- _Task to carry out_
With the line containing "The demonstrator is" as the start and the line containing "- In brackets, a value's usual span" as the end, transcribe that span of the entries below exactly, including both.

- _Raw data_
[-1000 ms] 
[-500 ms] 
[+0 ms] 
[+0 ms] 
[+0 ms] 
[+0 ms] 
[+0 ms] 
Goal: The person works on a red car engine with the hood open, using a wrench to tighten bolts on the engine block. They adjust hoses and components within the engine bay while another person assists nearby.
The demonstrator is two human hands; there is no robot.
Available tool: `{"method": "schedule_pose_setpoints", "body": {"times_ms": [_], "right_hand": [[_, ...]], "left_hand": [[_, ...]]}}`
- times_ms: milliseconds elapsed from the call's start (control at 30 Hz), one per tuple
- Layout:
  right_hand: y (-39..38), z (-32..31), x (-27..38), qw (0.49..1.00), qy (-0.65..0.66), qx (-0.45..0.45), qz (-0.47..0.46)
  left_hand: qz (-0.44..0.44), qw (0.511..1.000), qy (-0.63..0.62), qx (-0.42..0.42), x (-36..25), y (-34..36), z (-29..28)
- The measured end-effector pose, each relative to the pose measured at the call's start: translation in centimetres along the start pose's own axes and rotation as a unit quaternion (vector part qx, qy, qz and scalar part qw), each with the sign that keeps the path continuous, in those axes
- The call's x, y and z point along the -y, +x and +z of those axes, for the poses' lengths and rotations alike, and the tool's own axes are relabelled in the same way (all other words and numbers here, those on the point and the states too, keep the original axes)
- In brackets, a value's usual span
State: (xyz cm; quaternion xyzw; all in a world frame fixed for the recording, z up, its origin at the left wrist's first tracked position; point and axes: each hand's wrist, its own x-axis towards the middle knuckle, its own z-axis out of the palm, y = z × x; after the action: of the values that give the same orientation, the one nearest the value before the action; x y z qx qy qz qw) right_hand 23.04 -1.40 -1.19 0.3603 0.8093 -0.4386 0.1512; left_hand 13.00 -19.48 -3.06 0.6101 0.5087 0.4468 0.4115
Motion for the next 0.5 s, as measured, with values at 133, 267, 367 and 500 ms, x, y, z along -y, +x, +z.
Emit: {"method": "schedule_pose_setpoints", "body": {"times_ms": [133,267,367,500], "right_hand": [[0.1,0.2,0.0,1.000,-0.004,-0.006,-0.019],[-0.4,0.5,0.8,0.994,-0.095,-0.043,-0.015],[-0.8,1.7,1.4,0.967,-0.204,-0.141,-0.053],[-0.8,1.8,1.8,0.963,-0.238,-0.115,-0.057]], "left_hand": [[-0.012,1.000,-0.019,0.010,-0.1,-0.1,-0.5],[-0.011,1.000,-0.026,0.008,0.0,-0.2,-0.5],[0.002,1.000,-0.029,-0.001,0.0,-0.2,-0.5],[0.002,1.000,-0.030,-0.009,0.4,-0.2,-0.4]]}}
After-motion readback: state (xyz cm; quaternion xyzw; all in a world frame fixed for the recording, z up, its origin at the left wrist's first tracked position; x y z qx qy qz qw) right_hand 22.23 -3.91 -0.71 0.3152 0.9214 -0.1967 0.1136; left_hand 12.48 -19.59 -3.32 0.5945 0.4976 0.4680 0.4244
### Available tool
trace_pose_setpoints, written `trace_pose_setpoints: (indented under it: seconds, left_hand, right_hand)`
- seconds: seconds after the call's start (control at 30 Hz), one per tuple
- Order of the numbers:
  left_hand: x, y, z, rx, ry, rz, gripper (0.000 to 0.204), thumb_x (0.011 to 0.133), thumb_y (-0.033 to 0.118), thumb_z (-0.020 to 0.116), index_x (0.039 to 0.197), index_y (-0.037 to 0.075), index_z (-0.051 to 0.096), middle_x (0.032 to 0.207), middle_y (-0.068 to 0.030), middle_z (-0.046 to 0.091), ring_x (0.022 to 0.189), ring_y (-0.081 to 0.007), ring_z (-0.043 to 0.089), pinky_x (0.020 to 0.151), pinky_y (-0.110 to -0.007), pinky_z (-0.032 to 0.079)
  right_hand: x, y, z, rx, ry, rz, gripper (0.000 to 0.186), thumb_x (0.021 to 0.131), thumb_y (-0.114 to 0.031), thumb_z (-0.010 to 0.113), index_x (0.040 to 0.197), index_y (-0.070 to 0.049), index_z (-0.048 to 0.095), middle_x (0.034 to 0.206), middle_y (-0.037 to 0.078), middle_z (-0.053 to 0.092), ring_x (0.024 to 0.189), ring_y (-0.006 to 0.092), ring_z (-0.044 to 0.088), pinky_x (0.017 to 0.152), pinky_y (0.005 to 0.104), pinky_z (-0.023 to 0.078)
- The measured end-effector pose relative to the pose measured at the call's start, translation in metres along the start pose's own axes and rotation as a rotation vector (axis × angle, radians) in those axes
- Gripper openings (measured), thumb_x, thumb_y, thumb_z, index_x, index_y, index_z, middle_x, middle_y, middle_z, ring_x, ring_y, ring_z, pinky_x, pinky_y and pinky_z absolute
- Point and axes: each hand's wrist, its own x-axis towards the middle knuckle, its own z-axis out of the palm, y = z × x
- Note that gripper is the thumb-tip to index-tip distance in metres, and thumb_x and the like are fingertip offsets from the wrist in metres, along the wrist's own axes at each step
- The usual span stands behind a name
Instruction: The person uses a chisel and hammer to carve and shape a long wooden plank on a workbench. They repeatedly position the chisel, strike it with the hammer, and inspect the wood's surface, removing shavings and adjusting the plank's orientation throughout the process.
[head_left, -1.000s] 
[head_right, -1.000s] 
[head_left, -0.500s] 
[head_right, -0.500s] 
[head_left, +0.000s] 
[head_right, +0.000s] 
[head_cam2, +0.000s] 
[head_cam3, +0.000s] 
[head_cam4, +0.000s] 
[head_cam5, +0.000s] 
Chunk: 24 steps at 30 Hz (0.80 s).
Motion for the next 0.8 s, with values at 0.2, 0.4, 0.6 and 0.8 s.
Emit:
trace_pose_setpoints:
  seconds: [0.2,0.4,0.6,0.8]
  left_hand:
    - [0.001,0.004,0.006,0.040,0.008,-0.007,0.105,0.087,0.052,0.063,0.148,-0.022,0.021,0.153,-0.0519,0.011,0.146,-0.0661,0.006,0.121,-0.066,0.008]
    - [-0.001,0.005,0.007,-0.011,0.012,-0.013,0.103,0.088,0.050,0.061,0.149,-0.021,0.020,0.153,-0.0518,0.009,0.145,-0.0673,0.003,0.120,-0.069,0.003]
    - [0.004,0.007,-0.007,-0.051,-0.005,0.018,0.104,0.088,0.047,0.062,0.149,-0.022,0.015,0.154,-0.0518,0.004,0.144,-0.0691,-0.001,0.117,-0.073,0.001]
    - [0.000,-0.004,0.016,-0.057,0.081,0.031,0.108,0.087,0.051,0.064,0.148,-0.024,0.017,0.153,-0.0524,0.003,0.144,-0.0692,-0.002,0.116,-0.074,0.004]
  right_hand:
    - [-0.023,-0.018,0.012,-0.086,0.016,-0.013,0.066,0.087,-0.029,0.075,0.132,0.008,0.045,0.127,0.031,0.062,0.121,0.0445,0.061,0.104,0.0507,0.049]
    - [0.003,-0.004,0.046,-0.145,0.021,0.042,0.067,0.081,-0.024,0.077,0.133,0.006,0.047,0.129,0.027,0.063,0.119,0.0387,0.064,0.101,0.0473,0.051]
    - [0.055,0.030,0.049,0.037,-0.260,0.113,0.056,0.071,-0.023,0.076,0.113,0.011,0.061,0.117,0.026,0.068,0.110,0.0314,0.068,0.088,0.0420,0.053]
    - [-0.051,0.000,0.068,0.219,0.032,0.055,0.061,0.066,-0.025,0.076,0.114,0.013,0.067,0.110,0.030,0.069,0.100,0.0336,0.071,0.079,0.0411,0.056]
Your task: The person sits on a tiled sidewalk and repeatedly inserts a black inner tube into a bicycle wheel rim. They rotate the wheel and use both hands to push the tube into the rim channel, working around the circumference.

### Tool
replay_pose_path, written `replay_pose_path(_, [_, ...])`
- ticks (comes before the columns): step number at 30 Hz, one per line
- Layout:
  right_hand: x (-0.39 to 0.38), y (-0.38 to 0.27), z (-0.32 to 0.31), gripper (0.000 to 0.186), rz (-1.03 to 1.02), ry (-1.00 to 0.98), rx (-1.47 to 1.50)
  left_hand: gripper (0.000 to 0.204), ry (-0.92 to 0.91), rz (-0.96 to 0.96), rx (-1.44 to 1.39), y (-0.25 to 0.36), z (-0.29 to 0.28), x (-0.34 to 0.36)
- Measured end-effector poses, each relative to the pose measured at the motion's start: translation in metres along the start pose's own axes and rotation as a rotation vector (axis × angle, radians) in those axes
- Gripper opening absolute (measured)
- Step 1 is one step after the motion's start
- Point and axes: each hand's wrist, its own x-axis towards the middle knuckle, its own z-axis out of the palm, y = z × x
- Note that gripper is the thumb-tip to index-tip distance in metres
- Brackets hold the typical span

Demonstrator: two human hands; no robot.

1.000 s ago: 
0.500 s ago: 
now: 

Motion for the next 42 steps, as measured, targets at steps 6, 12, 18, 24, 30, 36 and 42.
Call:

- _Task result_
The demonstrator is two human hands; there is no robot.
Available tool: `{"method": "schedule_pose_setpoints", "body": {"times_ms": [_], "right_hand": [[_, ...]], "left_hand": [[_, ...]]}}`
- times_ms: milliseconds elapsed from the call's start (control at 30 Hz), one per tuple
- Layout:
  right_hand: y (-39..38), z (-32..31), x (-27..38), qw (0.49..1.00), qy (-0.65..0.66), qx (-0.45..0.45), qz (-0.47..0.46)
  left_hand: qz (-0.44..0.44), qw (0.511..1.000), qy (-0.63..0.62), qx (-0.42..0.42), x (-36..25), y (-34..36), z (-29..28)
- The measured end-effector pose, each relative to the pose measured at the call's start: translation in centimetres along the start pose's own axes and rotation as a unit quaternion (vector part qx, qy, qz and scalar part qw), each with the sign that keeps the path continuous, in those axes
- The call's x, y and z point along the -y, +x and +z of those axes, for the poses' lengths and rotations alike, and the tool's own axes are relabelled in the same way (all other words and numbers here, those on the point and the states too, keep the original axes)
- In brackets, a value's usual span

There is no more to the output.